Burgess admits, that punctuating the language of the operative part of the instrument one way, it will include seemed as well as unsecured creditors. Since, therefore, the language, as the instrument was written, was not punctuated at all, it would seem plainly to be required to be punctuated in this way, so as to give a reasonable, rather than an unreasonable, construction, as thus: “And the agreement is that of whatever fees may be realized either under contracts with creditors of Samuel J. Walker, or from R. B. Jenkins assignee out of the funds received by said estate from or by reason of said suits” etc. The word “creditors” not being qualified, includes, of course, junior lienors, as well as unsecured creditors. We do not think it of moment, that this construction makes certain words redundant, for it is impossible to adopt any construction which will not disclose some redundancy of language.
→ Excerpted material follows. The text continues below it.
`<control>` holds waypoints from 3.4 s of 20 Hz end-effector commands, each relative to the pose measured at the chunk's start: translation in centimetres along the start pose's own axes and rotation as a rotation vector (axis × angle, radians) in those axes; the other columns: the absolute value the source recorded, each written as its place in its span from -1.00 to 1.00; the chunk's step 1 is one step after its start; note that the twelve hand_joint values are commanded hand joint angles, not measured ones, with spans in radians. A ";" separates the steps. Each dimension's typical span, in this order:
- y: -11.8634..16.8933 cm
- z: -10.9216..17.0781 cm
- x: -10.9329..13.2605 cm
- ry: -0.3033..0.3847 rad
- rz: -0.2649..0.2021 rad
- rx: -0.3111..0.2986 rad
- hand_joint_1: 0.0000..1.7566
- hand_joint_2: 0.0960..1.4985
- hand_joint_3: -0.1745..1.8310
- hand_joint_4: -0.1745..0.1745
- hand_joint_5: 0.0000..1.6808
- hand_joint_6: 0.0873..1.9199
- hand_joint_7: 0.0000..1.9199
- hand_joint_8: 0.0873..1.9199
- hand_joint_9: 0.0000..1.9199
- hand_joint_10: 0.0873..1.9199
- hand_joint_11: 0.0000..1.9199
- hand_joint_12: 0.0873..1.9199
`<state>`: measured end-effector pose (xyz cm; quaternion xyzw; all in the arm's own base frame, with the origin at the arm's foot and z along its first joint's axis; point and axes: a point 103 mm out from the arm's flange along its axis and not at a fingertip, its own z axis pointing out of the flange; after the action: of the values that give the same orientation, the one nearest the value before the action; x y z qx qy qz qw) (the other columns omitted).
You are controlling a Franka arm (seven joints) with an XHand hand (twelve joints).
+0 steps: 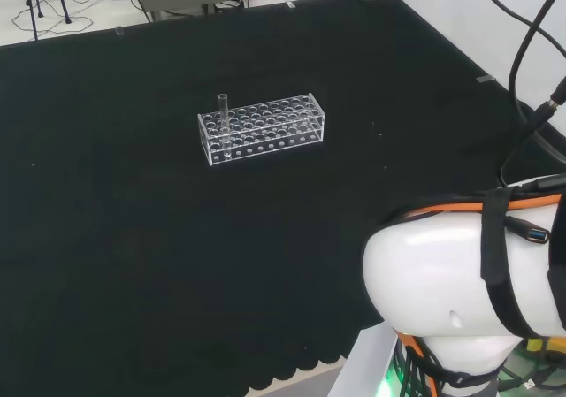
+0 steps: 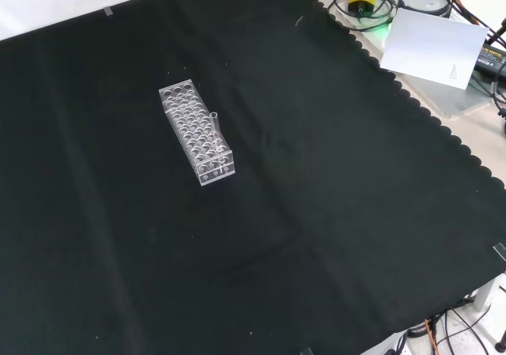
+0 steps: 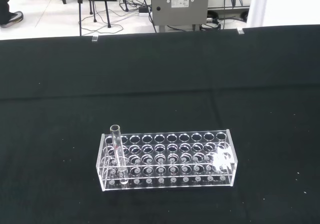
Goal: Pick up the test tube.
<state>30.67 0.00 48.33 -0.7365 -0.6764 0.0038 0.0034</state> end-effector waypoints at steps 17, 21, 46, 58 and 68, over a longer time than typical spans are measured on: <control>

It is, moreover, a familiar rule, that when the terms of an agreement are in any respect doubtful or uncertain, and the parties to it have, by their own conduct, placed a construction upon it which is reasonable, such construction will be adopted by the court. (People ex rel. v. Murphy, 119 Ill. 159.) And it is also, in such case, required, that the court place itself in the position of the contracting parties, the better to understand the language employed, in the sense intended by them. Wilson v. Roots, 119 Ill. 386, and authorities there cited.

We find no contradiction in the evidence in regard to the origin of the contract. Burgess and Barker, as attorneys at law, and Badger, as accountant and business agent, had become familiar with Walker’s affairs, and the character and extent of litigation in which he was involved.